Neumann had been a part of Cullotta's Las Vegas burglary crew, working for Outfit boss Tony "The Ant" Spilotro. Cullotta said Neumann was mad that Scharf had kicked his ex-wife out of the bar, drove to McHenry County and shot Scharff. Freeman, a divorced mother of two, died because she was in the wrong place at the wrong time. It was her first night working at the bar to supplement what she made as a school bus driver.
Hager's tip wasn't the first time Neumann was implicated in the killings. Cullotta said he told McHenry County authorities the same story in 1982, when he became one of the government's best witnesses against his old organized-crime brethren.
"I did what I had to do at the beginning," Cullotta said by phone.

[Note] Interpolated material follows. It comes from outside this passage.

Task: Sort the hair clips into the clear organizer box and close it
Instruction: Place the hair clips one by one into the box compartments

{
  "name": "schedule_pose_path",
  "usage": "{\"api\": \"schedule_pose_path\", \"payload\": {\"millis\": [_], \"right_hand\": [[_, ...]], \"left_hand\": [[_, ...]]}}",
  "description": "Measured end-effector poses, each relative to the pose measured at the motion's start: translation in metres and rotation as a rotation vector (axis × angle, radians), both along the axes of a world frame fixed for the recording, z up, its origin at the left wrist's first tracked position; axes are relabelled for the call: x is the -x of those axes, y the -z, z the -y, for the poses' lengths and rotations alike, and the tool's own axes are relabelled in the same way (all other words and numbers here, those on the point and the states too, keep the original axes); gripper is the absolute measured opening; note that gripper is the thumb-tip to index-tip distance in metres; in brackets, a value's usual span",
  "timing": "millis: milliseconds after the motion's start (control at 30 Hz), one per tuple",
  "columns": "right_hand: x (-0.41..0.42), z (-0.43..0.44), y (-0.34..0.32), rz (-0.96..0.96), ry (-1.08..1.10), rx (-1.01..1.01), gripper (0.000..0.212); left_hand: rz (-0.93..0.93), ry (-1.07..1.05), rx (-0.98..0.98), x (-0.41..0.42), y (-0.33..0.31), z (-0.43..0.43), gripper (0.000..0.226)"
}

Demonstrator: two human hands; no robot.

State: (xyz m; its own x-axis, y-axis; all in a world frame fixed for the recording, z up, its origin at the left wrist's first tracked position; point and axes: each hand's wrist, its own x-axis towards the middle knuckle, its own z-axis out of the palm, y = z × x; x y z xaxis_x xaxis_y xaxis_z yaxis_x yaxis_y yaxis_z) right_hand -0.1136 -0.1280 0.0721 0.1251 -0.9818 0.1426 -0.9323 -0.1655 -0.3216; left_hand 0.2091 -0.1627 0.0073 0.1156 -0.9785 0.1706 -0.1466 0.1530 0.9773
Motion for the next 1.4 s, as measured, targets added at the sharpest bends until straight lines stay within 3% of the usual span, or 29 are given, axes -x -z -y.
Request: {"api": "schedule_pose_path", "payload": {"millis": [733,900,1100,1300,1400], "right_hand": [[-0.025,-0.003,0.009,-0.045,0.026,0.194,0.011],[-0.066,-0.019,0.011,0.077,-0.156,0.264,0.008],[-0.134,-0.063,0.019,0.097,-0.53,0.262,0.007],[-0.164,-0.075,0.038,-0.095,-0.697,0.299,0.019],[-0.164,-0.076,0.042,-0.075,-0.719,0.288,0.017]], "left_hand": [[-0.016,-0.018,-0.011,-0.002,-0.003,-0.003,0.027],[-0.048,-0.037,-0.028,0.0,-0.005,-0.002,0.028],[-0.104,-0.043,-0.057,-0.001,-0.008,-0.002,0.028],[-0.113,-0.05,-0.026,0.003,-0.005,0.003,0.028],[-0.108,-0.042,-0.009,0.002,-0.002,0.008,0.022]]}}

But the chief investigator for McHenry County at the time, according to the just-concluded sheriff's report, questioned Cullotta's credibility.
"I think the investigation should have taken care of this back in '82, '83, and nothing happened," Paul Scharff, who was 10 when his father was killed, said by phone from Texas, where he lives.
After spending nearly 1,300 hours on the renewed investigation, the investigators now have concluded: "Frank Cullotta provided information that was credible and accurate."
Neumann died in prison in 2007 at 79. He spent the last 23 years of his life locked up for killing a jeweler.
Paul Scharff said he believes charges could have been brought against others who had information at the time about the murders. Still, he's glad to know who the killer was, even if it's too late to make a case in court.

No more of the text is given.